Oh sure, angry shareholders wanted Lewis gone. But they have no confidence that Massey, the 71-year-old president emeritus of Morehouse College, will bring real change. He has been a BofA board member for 11 years.

“It’s enough inside baseball that there doesn’t appear to be anything substantive about this move,” Michael Farr, president of the Farr, Miller & Washington investment firm in Washington, D.C., was quoted in the Observer as saying.

Shareholders grew increasingly frustrated as Lewis orchestrated risky mergers, slashed the company’s dividend and watched its share price plummet, and they blame the board for not exercising more oversight.

In today’s Observer, James Cox, a professor of corporate and securities law at Duke, called Massey “a curious choice.”

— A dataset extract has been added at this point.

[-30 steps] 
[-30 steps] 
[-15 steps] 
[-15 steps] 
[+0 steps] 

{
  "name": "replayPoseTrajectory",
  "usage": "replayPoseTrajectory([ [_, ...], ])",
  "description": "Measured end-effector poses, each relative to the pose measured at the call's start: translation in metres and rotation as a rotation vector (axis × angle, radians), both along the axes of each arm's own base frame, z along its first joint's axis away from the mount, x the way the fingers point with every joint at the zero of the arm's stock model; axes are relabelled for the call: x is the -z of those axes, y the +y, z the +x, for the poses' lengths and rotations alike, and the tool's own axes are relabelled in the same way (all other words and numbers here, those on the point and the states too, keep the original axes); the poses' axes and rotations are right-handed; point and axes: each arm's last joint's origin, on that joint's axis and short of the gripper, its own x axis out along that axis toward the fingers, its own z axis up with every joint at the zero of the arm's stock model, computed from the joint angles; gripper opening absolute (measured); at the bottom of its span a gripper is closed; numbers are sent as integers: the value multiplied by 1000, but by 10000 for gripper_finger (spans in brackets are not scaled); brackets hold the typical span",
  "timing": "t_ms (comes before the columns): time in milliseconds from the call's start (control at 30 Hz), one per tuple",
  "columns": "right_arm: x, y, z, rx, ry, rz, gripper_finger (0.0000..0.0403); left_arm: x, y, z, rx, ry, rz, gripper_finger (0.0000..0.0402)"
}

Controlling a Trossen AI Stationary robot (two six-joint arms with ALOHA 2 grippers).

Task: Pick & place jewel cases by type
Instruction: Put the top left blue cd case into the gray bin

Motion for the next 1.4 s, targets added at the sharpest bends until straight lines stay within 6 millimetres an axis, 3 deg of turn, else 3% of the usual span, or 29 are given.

“When I saw that, I thought, ‘Huh, that’s kind of out of the pan into the fire,’” he said. “There’s plenty of able, retired banking executives around.”

A physicist and mathematician by training, Massey also is a longtime board member of McDonald’s and has served on the boards of Delta, Motorola and BP. He was a scientific advisor to President George W. Bush’s administration.

A bank spokesman told the Observer that Massey will talk frequently to Lewis, have an office in the bank’s headquarters (though not on the same floor as Lewis), have administrative support and make $500,000 a year in total compensation.